> _Supplied records_

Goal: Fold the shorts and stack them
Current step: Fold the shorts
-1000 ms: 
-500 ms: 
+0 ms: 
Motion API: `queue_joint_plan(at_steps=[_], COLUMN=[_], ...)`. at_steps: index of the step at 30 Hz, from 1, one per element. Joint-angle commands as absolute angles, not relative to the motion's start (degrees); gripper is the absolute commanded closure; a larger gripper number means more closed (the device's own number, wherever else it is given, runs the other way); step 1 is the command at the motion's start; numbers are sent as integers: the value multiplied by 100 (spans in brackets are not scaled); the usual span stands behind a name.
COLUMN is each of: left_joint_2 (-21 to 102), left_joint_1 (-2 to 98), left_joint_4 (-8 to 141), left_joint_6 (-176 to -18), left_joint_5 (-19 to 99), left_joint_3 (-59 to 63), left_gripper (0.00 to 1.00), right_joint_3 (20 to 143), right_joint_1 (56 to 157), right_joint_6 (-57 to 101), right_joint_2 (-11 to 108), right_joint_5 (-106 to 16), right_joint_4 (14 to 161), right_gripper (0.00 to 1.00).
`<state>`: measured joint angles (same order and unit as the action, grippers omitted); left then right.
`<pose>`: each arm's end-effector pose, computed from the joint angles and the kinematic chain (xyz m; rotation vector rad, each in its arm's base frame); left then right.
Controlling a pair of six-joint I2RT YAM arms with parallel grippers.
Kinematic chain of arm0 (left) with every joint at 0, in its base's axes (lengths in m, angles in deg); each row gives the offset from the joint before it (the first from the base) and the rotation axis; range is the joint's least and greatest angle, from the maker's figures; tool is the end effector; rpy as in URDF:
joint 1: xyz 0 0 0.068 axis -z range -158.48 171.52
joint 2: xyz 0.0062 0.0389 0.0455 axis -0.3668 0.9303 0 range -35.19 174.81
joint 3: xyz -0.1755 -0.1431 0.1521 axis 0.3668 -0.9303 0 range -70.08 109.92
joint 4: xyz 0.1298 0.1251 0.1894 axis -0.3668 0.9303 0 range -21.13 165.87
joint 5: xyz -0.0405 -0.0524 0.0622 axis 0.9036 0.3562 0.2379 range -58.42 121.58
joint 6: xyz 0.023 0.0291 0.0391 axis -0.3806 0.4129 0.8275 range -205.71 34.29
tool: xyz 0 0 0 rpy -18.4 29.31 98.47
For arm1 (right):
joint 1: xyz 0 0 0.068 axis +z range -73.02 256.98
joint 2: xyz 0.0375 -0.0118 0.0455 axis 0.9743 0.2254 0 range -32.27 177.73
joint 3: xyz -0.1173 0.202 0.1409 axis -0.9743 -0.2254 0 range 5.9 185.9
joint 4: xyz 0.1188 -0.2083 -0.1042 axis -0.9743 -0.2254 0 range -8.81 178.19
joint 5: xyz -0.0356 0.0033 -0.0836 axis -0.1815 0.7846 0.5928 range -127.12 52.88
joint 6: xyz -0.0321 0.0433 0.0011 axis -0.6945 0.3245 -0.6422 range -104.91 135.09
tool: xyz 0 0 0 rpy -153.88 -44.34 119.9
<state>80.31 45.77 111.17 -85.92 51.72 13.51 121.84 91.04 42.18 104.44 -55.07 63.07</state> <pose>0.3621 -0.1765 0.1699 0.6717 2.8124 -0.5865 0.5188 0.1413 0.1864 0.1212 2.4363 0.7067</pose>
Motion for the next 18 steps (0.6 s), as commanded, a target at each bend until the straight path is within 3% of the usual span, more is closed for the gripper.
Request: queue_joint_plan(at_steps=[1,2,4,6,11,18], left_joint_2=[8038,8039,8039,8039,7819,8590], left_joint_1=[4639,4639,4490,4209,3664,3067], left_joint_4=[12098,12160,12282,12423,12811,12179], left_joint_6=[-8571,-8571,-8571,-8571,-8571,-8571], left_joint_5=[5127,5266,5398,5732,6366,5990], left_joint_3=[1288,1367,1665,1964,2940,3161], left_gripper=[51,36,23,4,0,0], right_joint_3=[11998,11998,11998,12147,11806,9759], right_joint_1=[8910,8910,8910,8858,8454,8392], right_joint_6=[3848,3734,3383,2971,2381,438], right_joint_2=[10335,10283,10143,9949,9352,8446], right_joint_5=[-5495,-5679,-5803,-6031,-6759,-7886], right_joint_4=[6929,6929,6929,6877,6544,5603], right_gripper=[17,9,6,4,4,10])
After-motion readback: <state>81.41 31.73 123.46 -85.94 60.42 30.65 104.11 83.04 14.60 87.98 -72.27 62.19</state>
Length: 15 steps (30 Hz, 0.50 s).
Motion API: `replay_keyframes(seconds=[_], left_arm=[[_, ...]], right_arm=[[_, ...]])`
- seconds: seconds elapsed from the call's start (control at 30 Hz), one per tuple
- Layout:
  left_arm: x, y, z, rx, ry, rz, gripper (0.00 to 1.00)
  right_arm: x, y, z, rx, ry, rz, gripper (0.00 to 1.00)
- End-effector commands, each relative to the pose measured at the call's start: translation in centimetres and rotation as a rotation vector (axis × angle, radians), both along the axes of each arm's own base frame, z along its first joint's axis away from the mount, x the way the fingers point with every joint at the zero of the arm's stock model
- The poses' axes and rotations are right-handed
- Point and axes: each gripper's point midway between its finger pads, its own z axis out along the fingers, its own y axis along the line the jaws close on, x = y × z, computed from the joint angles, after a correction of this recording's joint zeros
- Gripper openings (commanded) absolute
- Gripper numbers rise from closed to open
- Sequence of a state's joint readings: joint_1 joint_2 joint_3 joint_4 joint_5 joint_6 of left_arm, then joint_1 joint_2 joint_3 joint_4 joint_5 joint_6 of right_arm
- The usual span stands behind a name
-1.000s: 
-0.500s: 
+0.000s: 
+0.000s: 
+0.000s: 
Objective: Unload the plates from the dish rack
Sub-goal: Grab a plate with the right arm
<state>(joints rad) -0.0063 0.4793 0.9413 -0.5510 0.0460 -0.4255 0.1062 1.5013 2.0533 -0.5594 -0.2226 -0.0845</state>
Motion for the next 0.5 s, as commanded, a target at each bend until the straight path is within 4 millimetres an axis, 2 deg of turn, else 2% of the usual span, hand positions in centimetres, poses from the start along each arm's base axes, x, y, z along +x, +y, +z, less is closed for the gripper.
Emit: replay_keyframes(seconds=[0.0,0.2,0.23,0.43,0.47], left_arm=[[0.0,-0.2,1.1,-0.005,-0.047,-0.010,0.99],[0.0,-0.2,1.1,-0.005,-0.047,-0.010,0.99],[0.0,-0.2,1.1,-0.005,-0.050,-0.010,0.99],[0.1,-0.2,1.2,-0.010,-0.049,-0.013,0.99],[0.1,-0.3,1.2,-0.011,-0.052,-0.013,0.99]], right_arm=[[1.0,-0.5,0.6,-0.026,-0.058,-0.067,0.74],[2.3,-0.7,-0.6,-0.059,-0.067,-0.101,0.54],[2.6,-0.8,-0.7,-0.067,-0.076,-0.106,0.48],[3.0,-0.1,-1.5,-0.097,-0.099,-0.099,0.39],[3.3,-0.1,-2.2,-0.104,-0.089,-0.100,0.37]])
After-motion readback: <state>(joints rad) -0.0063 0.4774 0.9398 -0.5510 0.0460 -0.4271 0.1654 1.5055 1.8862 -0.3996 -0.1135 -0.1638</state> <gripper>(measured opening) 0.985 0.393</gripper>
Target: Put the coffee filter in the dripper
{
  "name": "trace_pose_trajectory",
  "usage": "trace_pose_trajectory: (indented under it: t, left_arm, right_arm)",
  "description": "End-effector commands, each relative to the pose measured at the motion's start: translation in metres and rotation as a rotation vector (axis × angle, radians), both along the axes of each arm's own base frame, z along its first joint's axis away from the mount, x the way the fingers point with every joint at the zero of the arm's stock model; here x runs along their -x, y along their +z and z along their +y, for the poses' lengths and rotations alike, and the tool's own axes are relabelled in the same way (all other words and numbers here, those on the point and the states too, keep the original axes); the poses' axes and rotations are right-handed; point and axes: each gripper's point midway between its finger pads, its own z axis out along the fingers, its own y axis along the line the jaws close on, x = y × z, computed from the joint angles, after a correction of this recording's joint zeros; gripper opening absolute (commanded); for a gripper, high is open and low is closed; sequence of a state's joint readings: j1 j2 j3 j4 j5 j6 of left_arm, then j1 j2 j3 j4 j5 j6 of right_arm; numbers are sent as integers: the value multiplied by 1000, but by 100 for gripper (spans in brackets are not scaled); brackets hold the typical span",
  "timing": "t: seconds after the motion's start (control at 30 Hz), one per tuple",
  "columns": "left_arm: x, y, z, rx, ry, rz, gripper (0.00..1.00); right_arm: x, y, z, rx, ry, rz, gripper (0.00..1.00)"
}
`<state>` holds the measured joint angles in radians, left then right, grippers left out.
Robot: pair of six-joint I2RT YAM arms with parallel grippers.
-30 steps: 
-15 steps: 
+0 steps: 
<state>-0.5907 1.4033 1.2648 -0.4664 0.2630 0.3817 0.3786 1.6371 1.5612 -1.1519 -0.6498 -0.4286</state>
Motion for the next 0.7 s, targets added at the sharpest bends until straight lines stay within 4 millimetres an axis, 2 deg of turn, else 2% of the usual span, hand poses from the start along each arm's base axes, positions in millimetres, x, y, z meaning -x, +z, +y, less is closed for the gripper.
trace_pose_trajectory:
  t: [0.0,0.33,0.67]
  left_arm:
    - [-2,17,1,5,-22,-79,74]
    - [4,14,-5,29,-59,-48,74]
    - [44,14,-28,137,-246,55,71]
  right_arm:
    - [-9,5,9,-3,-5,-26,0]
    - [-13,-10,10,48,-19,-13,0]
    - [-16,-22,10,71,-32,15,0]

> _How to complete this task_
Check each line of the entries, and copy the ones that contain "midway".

> _Task output_
- Point and axes: each gripper's point midway between its finger pads, its own z axis out along the fingers, its own y axis along the line the jaws close on, x = y × z, computed from the joint angles, after a correction of this recording's joint zeros
  "description": "End-effector commands, each relative to the pose measured at the motion's start: translation in metres and rotation as a rotation vector (axis × angle, radians), both along the axes of each arm's own base frame, z along its first joint's axis away from the mount, x the way the fingers point with every joint at the zero of the arm's stock model; here x runs along their -x, y along their +z and z along their +y, for the poses' lengths and rotations alike, and the tool's own axes are relabelled in the same way (all other words and numbers here, those on the point and the states too, keep the original axes); the poses' axes and rotations are right-handed; point and axes: each gripper's point midway between its finger pads, its own z axis out along the fingers, its own y axis along the line the jaws close on, x = y × z, computed from the joint angles, after a correction of this recording's joint zeros; gripper opening absolute (commanded); for a gripper, high is open and low is closed; sequence of a state's joint readings: j1 j2 j3 j4 j5 j6 of left_arm, then j1 j2 j3 j4 j5 j6 of right_arm; numbers are sent as integers: the value multiplied by 1000, but by 100 for gripper (spans in brackets are not scaled); brackets hold the typical span",

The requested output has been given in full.